# REQUIREMENT
Below are the records; extract from them the line containing "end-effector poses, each" to the line containing "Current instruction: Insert", both lines included, exactly and with no pictures.

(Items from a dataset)
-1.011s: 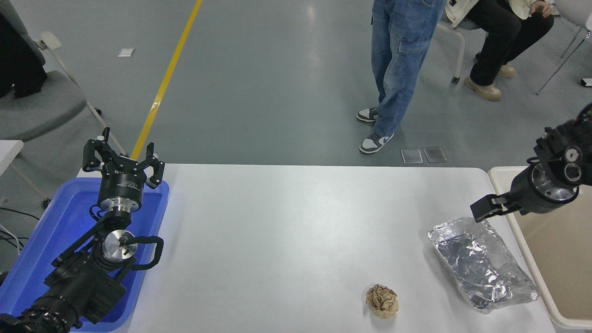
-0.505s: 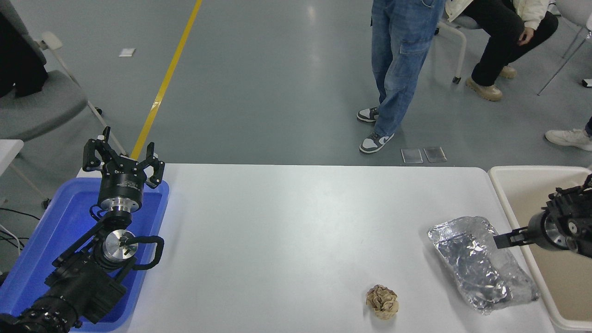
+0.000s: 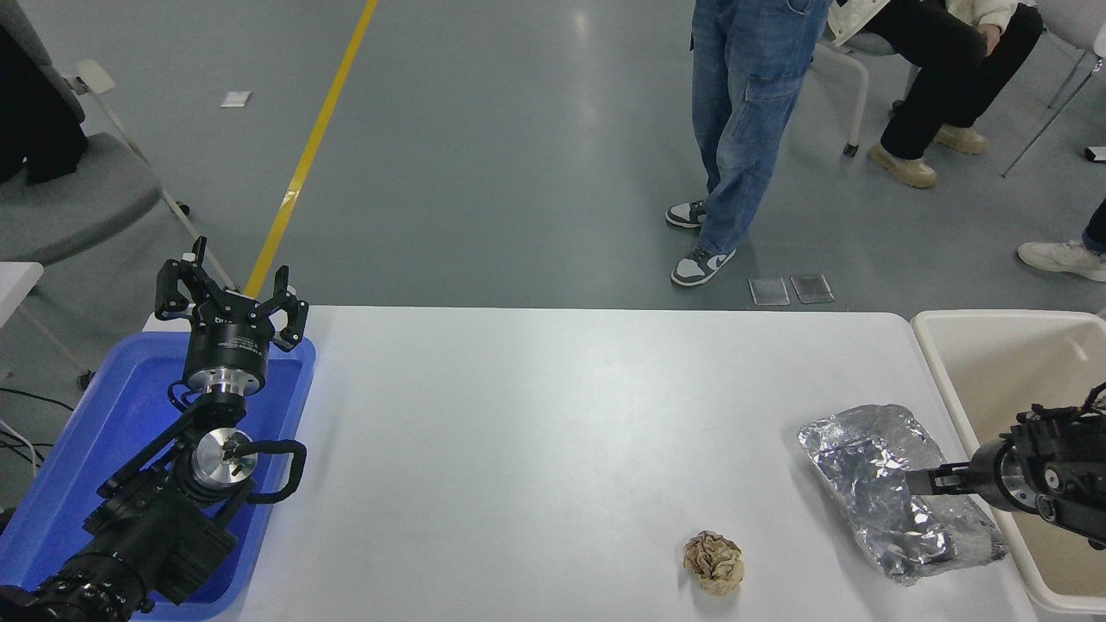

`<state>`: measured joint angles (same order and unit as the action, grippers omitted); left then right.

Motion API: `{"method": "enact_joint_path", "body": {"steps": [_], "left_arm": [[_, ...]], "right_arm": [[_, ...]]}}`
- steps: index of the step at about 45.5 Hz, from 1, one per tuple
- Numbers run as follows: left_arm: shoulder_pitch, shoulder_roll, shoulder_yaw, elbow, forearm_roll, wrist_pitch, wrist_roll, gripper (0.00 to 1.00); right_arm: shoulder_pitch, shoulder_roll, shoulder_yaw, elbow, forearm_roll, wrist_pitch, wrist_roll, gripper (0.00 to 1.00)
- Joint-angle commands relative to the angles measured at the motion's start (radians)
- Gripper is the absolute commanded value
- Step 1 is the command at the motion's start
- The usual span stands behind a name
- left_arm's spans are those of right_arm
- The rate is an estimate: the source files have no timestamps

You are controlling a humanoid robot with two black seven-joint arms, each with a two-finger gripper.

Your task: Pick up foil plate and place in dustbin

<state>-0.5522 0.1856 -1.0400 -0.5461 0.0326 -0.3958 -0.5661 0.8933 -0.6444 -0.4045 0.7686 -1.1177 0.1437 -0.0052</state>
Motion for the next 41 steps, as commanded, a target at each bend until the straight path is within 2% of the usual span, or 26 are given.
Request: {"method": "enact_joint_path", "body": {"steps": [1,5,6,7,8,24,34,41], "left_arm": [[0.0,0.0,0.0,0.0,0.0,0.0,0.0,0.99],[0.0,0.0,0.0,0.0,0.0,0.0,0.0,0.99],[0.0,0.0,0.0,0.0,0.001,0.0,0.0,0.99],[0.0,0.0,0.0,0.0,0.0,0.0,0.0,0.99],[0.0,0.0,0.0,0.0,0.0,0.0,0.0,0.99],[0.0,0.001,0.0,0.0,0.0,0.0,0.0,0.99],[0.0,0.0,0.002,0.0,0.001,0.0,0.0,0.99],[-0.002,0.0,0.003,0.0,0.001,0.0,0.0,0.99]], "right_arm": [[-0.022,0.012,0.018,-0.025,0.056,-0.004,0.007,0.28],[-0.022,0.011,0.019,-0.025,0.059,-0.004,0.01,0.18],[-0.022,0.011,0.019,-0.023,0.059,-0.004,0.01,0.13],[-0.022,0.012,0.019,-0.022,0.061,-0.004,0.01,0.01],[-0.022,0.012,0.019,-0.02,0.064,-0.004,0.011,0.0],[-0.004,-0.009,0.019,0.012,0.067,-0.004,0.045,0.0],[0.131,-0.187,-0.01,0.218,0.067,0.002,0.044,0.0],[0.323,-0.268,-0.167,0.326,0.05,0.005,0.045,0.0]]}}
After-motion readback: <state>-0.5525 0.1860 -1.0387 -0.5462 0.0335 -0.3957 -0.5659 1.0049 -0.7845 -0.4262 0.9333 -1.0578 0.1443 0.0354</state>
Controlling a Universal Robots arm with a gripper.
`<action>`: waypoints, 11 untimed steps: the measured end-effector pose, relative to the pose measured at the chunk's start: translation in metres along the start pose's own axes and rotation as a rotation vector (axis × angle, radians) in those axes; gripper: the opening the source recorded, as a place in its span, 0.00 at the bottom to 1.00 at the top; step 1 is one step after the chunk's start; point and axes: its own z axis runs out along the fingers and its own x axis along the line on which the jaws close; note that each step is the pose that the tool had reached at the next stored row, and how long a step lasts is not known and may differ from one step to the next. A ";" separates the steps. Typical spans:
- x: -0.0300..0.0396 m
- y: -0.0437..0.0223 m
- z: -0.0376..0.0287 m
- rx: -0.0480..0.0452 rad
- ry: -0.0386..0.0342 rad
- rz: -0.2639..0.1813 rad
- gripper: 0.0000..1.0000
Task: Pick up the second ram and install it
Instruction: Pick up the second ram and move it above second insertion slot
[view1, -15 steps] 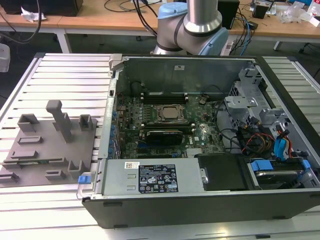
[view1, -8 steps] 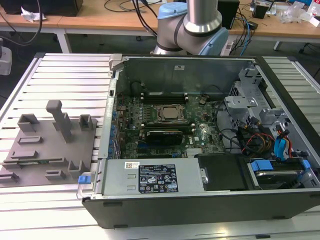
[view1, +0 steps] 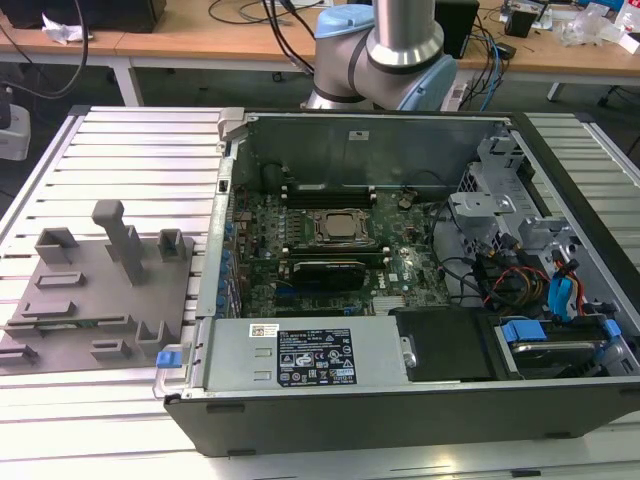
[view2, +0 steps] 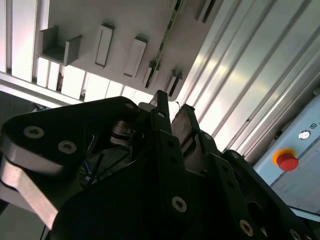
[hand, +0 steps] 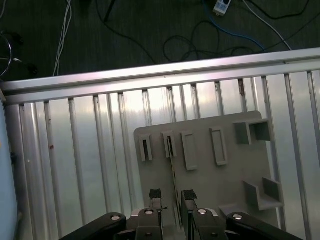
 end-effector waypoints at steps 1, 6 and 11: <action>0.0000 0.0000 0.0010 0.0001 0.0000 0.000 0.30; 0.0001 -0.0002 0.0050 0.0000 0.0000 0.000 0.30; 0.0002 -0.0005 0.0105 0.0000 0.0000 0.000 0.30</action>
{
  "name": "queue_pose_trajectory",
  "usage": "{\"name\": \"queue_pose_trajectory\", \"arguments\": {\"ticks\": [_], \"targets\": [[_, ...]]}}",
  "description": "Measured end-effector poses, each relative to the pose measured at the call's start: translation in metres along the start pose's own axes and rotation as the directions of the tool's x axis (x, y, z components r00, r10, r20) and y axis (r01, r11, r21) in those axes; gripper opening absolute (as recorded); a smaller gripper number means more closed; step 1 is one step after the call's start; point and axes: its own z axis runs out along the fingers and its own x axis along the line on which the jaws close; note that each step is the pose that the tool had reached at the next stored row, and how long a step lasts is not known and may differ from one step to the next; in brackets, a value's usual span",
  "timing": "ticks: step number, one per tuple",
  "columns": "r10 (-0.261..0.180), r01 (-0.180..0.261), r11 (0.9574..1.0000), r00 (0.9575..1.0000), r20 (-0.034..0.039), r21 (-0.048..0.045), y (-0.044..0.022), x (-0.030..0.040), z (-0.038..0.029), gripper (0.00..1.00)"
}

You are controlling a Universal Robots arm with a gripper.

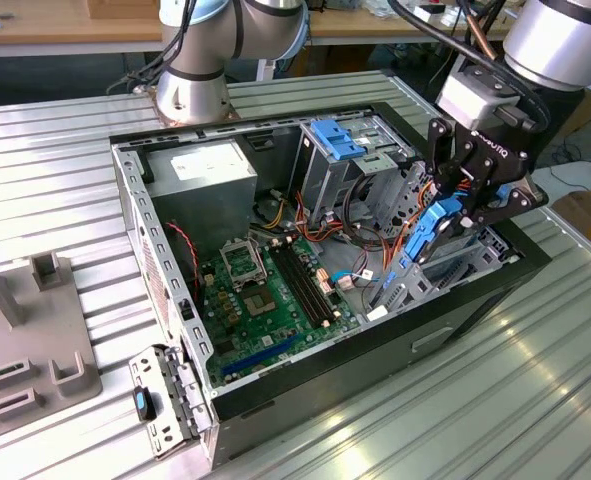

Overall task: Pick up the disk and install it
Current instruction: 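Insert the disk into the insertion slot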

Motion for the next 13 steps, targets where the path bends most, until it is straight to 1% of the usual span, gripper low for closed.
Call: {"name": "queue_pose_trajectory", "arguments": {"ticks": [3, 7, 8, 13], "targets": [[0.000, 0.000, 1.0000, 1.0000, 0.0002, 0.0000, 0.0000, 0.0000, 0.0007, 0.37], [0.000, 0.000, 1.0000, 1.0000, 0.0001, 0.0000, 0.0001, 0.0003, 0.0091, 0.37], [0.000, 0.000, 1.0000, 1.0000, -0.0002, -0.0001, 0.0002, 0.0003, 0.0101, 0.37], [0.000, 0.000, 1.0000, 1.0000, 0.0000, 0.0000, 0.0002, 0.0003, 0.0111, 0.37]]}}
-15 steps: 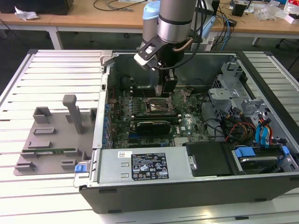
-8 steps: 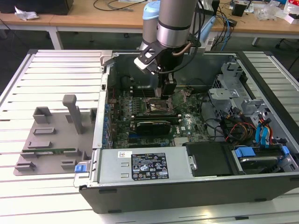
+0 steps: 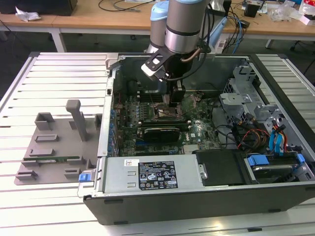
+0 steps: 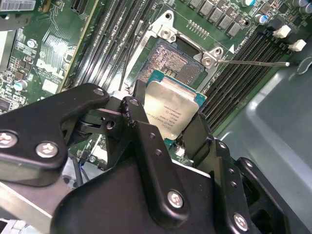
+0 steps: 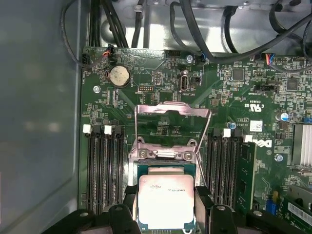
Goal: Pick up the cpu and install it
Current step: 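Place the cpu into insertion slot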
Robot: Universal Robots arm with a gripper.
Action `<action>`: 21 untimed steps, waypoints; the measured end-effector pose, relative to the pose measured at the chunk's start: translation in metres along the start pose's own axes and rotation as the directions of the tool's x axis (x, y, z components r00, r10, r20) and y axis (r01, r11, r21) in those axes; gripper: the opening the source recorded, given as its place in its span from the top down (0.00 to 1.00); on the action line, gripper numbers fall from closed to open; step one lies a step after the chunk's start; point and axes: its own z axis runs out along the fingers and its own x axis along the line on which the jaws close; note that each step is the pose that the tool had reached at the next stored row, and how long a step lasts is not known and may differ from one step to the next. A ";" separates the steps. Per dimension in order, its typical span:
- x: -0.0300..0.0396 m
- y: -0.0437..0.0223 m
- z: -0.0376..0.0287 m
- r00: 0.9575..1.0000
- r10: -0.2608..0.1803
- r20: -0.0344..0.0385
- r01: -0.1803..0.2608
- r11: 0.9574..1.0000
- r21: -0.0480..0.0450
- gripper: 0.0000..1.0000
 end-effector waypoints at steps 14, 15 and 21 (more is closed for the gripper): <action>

# ANSWER BOX
  "description": "Measured end-effector poses, each relative to the pose measured at the call's start: translation in metres along the start pose's own axes and rotation as the directions of the tool's x axis (x, y, z components r00, r10, r20) and y axis (r01, r11, r21) in those axes; gripper opening absolute (as recorded); a smaller gripper number means more closed; step 1 is one step after the call's start; point and axes: its own z axis runs out along the fingers and its own x axis along the line on which the jaws close; note that each step is the pose that the tool had reached at the next stored row, and how long a step lasts is not known and may differ from one step to the next; in brackets, a value's usual span",
  "timing": "ticks: step number, one per tuple",
  "columns": "r10 (-0.261..0.180), r01 (-0.180..0.261), r11 (0.9574..1.0000), r00 (0.9575..1.0000), r20 (-0.034..0.039), r21 (-0.048..0.045), y (-0.044..0.022), x (-0.030..0.040), z (-0.038..0.029), gripper (0.00..1.00)"
}

You are controlling a Universal Robots arm with a gripper.


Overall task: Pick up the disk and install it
Current instruction: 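Insert the disk into the insertion slot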

No more output is given for this exercise.